Os tucanos estão em pé de guerra após a revelação da quebra de sigilo fiscal de Verônica Serra, filha do candidato José Serra. Segundo a própria Receita, foram fornecidas cópias das declarações de renda da contribuinte referentes ao período de 2007 a 2009, mediante a apresentação de uma procuração falsa. O fato ocorreu há quase um ano. “Esta eleição está sendo um grande retrocesso para o Brasil. É decepcionante” – diz Eduardo Jorge, vice-presidente do PSDB e também vítima de vazamento de dados fiscais, em entrevista a este blog.

O governo trata o assunto como caso de polícia e repassou informações e documentos ao Ministério Público Federal. O suposto falsificador já foi identificado: é Antônio Carlos Atella Ferreira, tido pela polícia como estelionatário. Mas a oposição cobra o esclarecimento cabal do caso. “Um elemento desses não o faria sem alguém para comprar a informação. É necessário saber quem a encomendou e principalmente aonde ela chegou e que utilização se deu [à informação]”, exige Eduardo Jorge.

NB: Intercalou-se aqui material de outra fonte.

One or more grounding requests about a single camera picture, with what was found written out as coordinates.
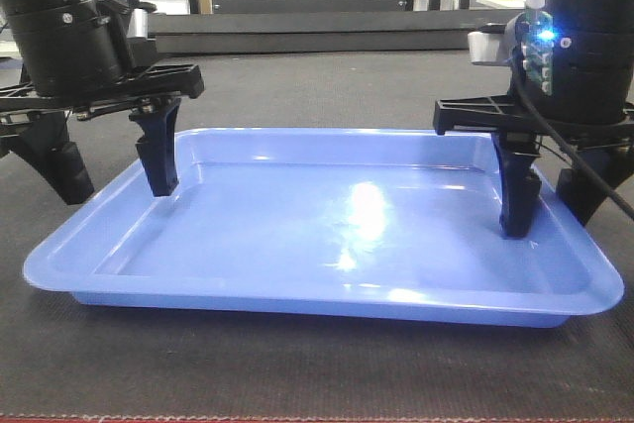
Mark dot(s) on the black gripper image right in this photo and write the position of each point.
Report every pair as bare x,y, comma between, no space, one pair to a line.
516,150

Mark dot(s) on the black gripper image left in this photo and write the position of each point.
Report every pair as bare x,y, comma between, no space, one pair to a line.
34,127

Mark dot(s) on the blue plastic tray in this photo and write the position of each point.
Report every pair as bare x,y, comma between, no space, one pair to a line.
365,223

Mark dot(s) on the green circuit board with LED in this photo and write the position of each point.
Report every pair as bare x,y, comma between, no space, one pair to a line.
538,49

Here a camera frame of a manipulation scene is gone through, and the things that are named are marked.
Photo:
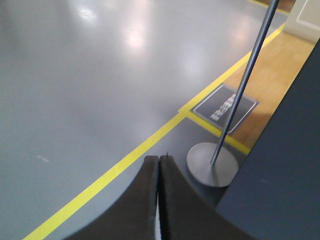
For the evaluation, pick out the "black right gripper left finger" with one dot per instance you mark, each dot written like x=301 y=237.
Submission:
x=133 y=215

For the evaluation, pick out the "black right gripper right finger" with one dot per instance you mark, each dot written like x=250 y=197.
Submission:
x=183 y=214

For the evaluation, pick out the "dark grey fridge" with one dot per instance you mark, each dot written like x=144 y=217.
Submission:
x=276 y=193

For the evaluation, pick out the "blue pole sign stand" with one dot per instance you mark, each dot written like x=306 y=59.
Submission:
x=211 y=164

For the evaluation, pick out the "dark floor sign sticker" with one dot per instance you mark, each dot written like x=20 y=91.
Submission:
x=216 y=107

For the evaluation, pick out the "white panelled cabinet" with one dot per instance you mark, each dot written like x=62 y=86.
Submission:
x=304 y=20

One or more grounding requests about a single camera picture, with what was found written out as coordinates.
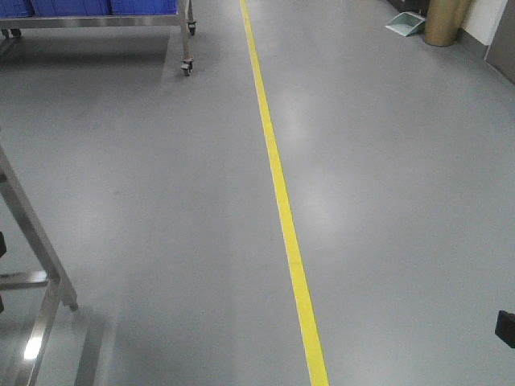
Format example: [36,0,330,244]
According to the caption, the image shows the stainless steel rack frame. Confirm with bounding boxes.
[1,150,78,385]

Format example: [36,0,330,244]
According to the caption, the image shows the stainless cart with casters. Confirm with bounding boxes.
[0,0,198,77]

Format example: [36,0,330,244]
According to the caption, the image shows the blue crates on cart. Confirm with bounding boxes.
[1,0,179,18]

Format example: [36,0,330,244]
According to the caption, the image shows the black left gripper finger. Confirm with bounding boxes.
[0,232,6,256]

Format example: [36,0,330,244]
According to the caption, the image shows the tan cylindrical bin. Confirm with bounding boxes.
[424,0,472,47]

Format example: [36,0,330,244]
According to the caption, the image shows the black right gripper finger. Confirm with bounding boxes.
[495,310,515,348]

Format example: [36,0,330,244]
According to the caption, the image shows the pale green dustpan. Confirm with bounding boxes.
[385,11,426,37]

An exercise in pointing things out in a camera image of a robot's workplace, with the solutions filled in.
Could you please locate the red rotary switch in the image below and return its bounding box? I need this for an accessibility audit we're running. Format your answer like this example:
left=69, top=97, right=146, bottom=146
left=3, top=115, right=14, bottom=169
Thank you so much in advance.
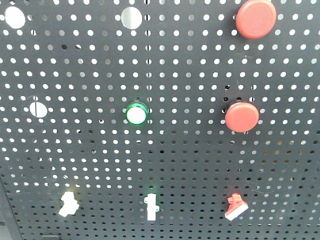
left=224, top=193, right=249, bottom=221

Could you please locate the upper red mushroom button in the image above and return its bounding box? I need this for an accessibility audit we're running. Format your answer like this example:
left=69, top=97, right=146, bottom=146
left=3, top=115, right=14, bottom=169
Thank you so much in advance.
left=235, top=0, right=277, bottom=39

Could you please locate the green illuminated push button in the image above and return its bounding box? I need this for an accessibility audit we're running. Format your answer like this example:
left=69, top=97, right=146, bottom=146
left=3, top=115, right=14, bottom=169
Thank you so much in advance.
left=125, top=101, right=149, bottom=125

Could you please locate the white-green rotary switch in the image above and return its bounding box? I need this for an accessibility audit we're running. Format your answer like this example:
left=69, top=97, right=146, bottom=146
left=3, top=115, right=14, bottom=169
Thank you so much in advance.
left=143, top=193, right=160, bottom=221

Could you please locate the lower red mushroom button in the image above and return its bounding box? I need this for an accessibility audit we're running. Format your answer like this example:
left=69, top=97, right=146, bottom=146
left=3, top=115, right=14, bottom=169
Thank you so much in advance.
left=225, top=101, right=259, bottom=133

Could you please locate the red mushroom button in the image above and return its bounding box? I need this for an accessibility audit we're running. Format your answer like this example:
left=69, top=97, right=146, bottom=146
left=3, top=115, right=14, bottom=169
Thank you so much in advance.
left=225, top=101, right=259, bottom=133
left=235, top=0, right=277, bottom=39

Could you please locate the black perforated pegboard panel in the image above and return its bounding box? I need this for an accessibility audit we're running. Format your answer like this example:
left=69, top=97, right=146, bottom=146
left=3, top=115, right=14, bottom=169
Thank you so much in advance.
left=0, top=0, right=320, bottom=240

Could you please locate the yellow-white rotary switch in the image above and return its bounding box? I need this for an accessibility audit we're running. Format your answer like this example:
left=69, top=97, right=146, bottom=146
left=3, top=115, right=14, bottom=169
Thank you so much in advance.
left=58, top=191, right=80, bottom=218

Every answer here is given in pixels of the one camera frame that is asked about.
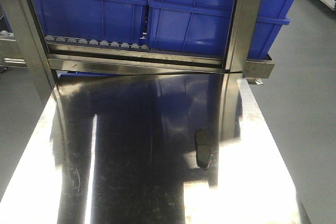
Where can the large blue crate right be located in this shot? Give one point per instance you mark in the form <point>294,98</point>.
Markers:
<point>202,26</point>

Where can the blue crate with red bags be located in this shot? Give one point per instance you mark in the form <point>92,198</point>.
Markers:
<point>110,20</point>

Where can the steel rack upright right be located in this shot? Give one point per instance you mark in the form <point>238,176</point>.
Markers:
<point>241,34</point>

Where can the steel rack upright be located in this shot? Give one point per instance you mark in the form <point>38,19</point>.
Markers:
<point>241,34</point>
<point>31,42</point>

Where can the steel rack upright left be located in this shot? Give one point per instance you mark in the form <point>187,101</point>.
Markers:
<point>31,42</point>

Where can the steel roller rack frame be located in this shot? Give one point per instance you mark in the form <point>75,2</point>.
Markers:
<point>70,56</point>

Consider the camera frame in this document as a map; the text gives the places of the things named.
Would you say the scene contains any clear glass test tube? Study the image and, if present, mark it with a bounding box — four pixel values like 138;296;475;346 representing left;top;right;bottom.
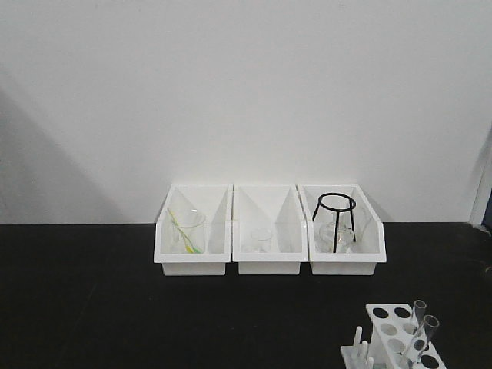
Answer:
410;299;427;334
399;314;440;368

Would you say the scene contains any white test tube rack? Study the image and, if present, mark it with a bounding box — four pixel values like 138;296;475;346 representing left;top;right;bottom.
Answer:
341;304;446;368

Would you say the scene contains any white middle storage bin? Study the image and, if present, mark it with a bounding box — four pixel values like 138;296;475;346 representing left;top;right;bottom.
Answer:
232;184;308;275

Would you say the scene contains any white storage bin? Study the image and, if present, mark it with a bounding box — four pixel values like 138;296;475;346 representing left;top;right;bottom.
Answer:
154;184;233;276
232;184;308;275
297;184;387;275

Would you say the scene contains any small clear glass beaker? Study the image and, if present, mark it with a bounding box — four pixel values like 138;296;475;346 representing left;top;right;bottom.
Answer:
250;228;272;253

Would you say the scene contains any white left storage bin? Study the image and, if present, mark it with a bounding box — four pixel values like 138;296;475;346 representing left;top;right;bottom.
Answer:
154;184;233;276

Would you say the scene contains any yellow green plastic stirrer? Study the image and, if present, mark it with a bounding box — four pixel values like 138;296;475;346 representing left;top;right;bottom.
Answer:
167;208;204;254

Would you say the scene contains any clear glass flask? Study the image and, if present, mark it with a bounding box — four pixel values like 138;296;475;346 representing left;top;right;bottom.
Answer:
318;215;354;254

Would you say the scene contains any white right storage bin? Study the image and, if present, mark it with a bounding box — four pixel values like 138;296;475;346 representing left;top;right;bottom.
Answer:
297;184;387;275

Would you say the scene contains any black wire tripod stand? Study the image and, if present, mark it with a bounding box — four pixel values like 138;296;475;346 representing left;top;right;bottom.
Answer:
311;192;357;242

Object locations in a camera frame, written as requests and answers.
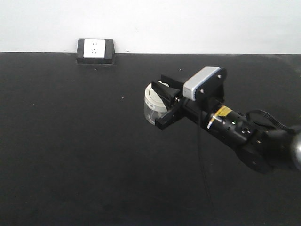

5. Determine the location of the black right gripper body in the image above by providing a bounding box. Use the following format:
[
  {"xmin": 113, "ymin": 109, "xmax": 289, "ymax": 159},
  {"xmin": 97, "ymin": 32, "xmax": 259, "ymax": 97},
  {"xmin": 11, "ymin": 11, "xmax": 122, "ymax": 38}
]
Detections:
[{"xmin": 155, "ymin": 87, "xmax": 224, "ymax": 130}]

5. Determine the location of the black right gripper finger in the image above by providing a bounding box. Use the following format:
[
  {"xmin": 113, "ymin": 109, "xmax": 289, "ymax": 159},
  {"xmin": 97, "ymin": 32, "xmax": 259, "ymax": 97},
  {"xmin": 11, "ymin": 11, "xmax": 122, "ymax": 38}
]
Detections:
[
  {"xmin": 151, "ymin": 81, "xmax": 181, "ymax": 110},
  {"xmin": 160, "ymin": 74, "xmax": 186, "ymax": 89}
]

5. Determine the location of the glass jar with beige lid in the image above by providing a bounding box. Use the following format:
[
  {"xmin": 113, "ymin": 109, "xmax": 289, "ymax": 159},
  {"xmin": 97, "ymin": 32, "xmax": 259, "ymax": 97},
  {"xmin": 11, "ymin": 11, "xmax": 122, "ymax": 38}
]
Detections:
[{"xmin": 143, "ymin": 83, "xmax": 167, "ymax": 125}]

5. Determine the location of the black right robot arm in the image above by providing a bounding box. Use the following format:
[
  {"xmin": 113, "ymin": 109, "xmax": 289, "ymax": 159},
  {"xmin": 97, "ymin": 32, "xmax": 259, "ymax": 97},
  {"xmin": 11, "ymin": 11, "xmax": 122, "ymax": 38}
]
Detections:
[{"xmin": 150, "ymin": 67, "xmax": 301, "ymax": 174}]

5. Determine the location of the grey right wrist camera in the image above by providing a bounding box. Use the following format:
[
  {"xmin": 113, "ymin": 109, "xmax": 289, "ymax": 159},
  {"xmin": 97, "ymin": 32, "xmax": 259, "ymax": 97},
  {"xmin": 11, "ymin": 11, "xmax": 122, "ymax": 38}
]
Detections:
[{"xmin": 182, "ymin": 66, "xmax": 227, "ymax": 101}]

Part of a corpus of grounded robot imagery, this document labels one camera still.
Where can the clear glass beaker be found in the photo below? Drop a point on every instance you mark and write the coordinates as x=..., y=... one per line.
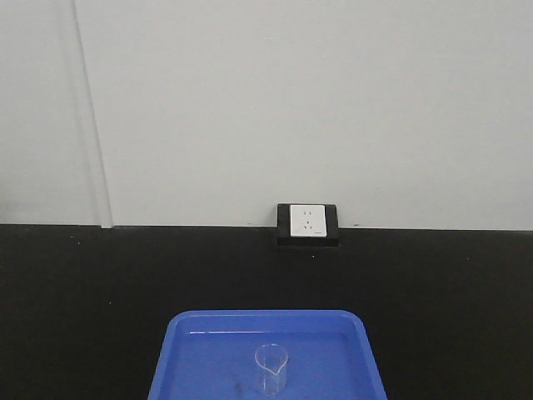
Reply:
x=271, y=361

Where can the blue plastic tray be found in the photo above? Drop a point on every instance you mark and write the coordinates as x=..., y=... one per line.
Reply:
x=210, y=355

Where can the white wall power socket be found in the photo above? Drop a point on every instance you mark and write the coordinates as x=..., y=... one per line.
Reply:
x=307, y=221

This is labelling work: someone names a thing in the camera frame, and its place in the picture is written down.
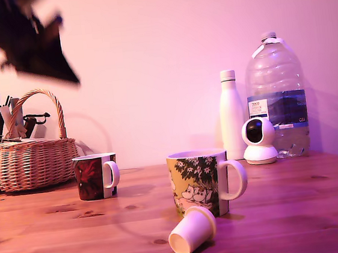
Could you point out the white coffee capsule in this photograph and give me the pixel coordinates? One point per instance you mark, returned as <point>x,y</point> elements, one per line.
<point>192,229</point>

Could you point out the white card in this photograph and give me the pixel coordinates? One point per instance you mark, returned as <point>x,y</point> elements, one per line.
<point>6,119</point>

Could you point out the red patterned mug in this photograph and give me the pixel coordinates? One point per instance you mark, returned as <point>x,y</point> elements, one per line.
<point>89,177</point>

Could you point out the yellow cartoon print mug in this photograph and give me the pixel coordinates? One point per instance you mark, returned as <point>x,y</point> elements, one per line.
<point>193,181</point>

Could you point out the white insulated bottle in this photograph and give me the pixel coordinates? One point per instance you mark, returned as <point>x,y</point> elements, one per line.
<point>232,120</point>

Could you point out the large clear water bottle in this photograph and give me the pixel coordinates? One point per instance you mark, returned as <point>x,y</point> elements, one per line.
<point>277,91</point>

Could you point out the small white round camera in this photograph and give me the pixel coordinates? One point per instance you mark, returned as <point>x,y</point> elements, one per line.
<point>260,150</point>

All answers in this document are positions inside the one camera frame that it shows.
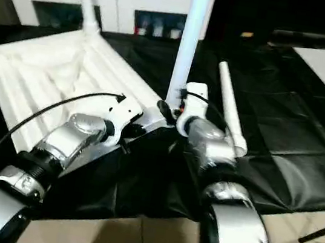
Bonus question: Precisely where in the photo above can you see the black mat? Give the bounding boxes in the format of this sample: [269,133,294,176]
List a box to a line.
[0,2,325,243]

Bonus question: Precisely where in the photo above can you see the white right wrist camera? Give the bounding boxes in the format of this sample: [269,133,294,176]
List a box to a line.
[173,80,212,141]

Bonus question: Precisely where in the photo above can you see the white plastic table top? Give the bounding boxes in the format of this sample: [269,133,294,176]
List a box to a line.
[0,15,191,195]

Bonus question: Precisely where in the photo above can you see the white plastic table leg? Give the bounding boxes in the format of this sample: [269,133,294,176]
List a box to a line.
[64,0,106,40]
[163,0,215,113]
[205,60,261,158]

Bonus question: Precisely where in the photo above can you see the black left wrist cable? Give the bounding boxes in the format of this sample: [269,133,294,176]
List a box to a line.
[0,74,128,221]

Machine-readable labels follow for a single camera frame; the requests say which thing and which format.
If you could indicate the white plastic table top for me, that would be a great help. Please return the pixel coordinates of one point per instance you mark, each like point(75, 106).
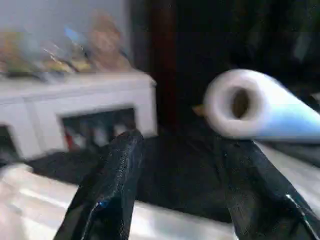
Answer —
point(30, 210)

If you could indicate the black work mat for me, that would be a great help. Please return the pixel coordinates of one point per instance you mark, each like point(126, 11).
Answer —
point(180, 170)

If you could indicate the white glass-door cabinet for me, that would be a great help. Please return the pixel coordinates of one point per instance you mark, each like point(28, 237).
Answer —
point(75, 100)

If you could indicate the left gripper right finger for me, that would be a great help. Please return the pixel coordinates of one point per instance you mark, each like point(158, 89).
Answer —
point(260, 195)

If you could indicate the beige plush toy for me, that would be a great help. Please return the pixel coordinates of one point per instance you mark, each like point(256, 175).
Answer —
point(107, 42)

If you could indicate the white plastic table leg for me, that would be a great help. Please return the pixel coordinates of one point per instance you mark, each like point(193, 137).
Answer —
point(270, 107)

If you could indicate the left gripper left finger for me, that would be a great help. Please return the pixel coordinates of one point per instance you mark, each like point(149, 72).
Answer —
point(107, 190)

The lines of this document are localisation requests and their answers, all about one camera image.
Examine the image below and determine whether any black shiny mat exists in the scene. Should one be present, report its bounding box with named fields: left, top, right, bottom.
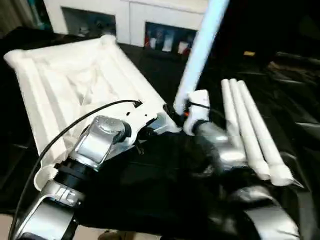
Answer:
left=0, top=27, right=320, bottom=240

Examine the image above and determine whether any white cabinet with glass doors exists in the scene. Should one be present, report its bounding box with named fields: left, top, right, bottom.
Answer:
left=43, top=0, right=210, bottom=55

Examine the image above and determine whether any white plastic table leg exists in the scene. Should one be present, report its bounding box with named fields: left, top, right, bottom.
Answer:
left=221, top=79, right=247, bottom=161
left=237, top=80, right=295, bottom=187
left=229, top=78, right=272, bottom=181
left=173, top=0, right=231, bottom=116

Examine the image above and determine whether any arm thick black cable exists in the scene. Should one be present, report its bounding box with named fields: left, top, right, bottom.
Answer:
left=12, top=99, right=142, bottom=240
left=188, top=99, right=226, bottom=121

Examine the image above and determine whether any white plastic table top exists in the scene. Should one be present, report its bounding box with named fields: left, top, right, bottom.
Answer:
left=3, top=34, right=183, bottom=191

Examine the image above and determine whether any grey curtain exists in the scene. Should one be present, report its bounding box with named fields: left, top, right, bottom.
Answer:
left=0, top=0, right=47, bottom=33

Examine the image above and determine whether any right arm thick black cable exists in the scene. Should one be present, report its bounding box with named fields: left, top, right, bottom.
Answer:
left=188, top=99, right=226, bottom=121

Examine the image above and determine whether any left arm thick black cable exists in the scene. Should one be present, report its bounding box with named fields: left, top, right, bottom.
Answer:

O ex-ministro está convencido de que se tratou de uma tentativa de elaboração de dossiê para ser usado contra adversários nesta eleição e ressalta que, no seu caso, os documentos foram obtidos por um jornalista no comitê de campanha de Dilma Rousseff. “O PT deve explicações ao país”, afirma.

Serra chamou o caso de “jogo sujo”, e seus supostos autores de “profissionais da mentira”. Nota divulgada no site do PSDB fala em  “escalada da bandidagem” e comparou a episódio aos vividos nos tempos da Alemanha nazista e do regime militar brasileiro.

Para Eduardo Jorge, o caso mancha o processo eleitoral: “essas não são eleições limpas. Representam um retrocesso se comparadas à transição promovida por FHC em 2003.  Uma vergonha para o país”, declara.